Weight
By Renton Rathbun
I remember the weight of my father's
pants when I lifted them high, stretching
my arms as the heavy legs fell long down
my hips and feet, trying to keep the pants from
touching the floor. He had left them like a Christmas
wreath around his ankles falling asleep. The cloth
heaving down from my fists felt as rough as his
knuckled chin when he kissed me back in a scrap
of time that has no context now. All his
pants seemed to have crusts of paint or dirt
fingering down into the fibers to root there.

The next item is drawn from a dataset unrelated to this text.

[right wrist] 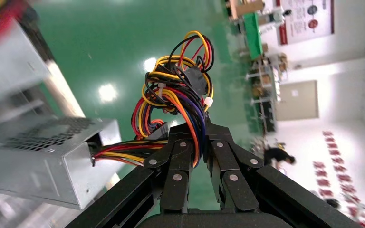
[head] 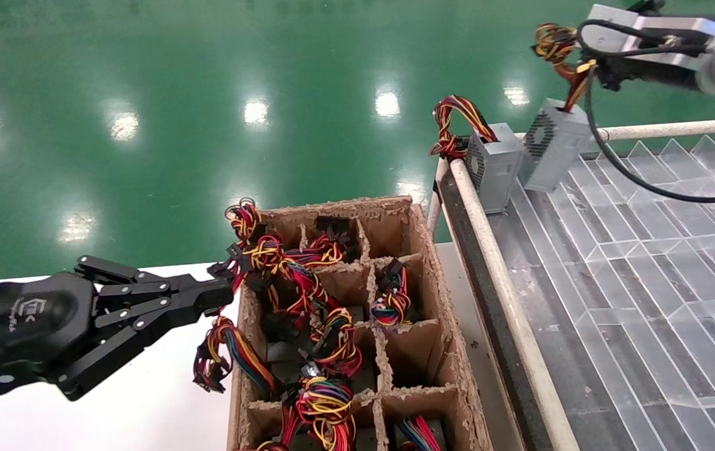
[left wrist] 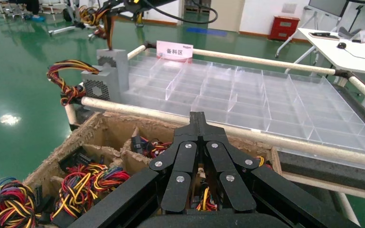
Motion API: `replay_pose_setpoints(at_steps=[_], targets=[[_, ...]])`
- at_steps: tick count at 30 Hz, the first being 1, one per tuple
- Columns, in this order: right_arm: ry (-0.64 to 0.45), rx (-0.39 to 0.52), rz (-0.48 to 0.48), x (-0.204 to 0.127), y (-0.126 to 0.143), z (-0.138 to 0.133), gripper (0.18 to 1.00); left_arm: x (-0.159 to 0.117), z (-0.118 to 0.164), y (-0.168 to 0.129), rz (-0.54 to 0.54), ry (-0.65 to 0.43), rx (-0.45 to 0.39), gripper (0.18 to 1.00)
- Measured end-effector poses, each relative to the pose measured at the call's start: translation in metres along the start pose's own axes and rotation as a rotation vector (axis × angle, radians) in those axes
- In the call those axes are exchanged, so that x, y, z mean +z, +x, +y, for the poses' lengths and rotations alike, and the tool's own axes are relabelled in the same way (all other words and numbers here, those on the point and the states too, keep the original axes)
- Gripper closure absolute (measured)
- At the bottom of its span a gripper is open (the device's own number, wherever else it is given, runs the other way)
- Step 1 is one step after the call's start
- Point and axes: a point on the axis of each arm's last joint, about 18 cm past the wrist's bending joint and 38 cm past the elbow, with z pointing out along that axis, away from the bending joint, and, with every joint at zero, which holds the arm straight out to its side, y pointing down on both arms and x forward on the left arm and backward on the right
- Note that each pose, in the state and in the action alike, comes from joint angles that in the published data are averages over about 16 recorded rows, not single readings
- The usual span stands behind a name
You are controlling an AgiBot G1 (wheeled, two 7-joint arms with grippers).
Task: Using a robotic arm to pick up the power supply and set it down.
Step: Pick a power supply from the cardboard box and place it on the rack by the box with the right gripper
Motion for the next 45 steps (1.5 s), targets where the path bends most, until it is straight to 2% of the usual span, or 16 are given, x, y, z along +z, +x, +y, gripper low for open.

I didn't ask why his pants were always dirty
or why he slept so still and wouldn't wake
when I pulled the blanket over us, trying to tuck
myself into the curve of his waist and his sleeping
arm around my shoulders and the hair from
his chest tickling my nose. Wanting him
to wake, I pretended I was uncomfortable,
rustling my legs swimming under the covers
until the sheets warmed.
I finally lifted his eyelid and a blue sun
dawned under my thumb. His soul wasn't
sleeping yet, and I dropped my head on his
face listening to his breath like underground
rapids far away from me. He still breathes
that way. His soul is much bluer now and
not so inseparable from his skin and laugh.
He shakes my hand when I visit him, filling
my fists with his weight, which I can't lift high enough.